Exercise details:
Filter the entries for the word "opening". Copy each line in which it occurs.

Dataset records:
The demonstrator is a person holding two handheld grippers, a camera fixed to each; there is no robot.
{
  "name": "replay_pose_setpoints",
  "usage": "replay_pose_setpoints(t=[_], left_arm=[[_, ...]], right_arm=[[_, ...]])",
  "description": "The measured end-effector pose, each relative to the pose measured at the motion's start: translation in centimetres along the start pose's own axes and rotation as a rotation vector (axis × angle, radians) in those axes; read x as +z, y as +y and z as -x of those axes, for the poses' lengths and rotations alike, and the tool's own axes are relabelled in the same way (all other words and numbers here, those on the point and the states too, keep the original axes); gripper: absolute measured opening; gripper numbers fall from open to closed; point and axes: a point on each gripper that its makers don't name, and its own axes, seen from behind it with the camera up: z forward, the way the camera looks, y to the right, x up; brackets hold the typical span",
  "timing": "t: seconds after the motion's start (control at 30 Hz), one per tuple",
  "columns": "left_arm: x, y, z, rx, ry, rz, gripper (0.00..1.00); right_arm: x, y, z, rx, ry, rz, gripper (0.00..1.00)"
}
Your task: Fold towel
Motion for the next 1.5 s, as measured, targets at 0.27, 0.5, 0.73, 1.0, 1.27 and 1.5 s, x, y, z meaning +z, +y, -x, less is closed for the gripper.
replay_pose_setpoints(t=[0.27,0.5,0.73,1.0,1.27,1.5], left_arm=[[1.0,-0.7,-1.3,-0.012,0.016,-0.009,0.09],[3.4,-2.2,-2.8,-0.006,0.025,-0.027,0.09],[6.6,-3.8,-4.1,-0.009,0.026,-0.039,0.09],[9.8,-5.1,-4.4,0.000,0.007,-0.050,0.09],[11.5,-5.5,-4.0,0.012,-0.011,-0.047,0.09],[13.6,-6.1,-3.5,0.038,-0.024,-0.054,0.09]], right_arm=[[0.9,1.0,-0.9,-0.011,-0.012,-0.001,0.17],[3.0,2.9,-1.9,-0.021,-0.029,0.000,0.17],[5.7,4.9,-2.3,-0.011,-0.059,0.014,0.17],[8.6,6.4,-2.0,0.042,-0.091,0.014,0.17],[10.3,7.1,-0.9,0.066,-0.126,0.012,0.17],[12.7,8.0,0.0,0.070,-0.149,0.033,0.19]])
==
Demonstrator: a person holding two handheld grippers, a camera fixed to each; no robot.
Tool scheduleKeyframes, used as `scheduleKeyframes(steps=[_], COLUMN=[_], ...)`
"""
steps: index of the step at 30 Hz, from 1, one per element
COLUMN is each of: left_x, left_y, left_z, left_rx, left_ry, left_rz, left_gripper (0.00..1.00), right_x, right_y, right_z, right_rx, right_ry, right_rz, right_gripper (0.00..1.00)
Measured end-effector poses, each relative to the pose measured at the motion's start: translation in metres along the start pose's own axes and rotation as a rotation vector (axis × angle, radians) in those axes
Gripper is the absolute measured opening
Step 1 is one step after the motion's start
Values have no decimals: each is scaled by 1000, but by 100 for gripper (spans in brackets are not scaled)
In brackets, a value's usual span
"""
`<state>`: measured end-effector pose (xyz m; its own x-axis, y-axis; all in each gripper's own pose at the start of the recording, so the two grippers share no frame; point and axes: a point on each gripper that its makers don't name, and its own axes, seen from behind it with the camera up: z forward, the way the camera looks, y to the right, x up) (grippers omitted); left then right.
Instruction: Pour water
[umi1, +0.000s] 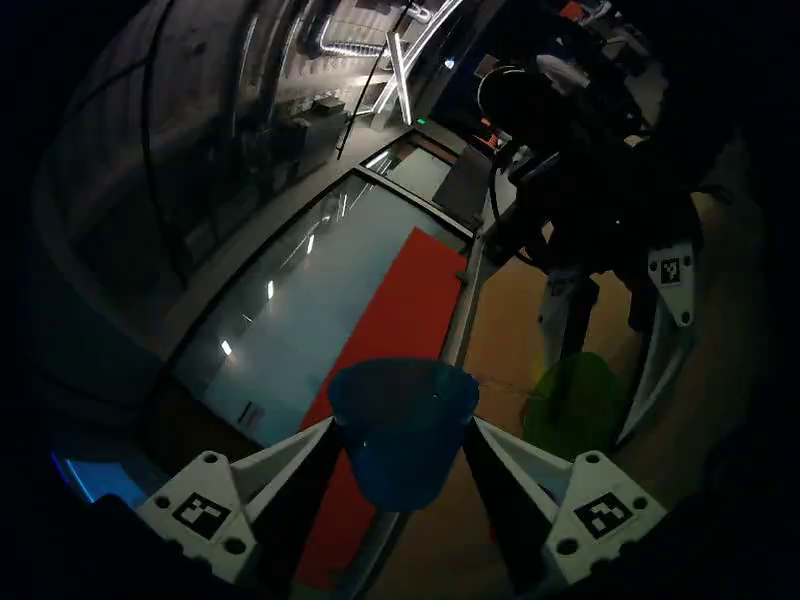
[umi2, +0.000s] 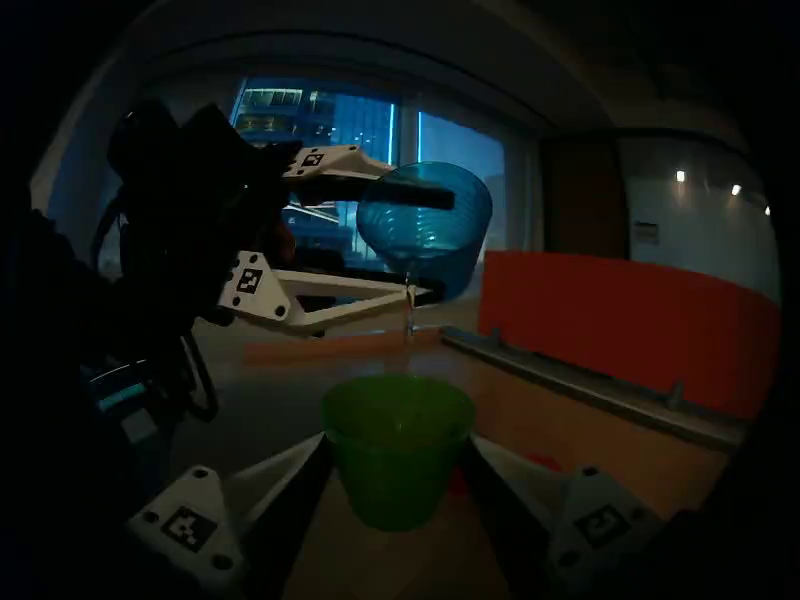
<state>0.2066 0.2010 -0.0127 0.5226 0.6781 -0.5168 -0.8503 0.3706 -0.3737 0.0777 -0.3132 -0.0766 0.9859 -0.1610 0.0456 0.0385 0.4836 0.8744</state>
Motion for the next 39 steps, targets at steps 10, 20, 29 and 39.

Output for this exercise:
  "description": "The measured end-effector pose, each relative to the pose measured at the motion's start: translation in centimetres along the start pose's own axes and rotation as a rotation vector (axis × angle, radians) in those axes; read x as +z, y as +y and z as -x of those axes, for the poses' lengths and rotations alike, and the tool's own axes are relabelled in the same way (all other words and numbers here, those on the point and the states too, keep the original axes); gripper: absolute measured opening; gripper numbers fall from open to closed; point and axes: a point on each gripper that its makers don't name, and its own axes, seen from behind it with the camera up: z forward, the way the camera looks, y to the right, x up; brackets hold the typical span",
Gripper is the absolute measured opening

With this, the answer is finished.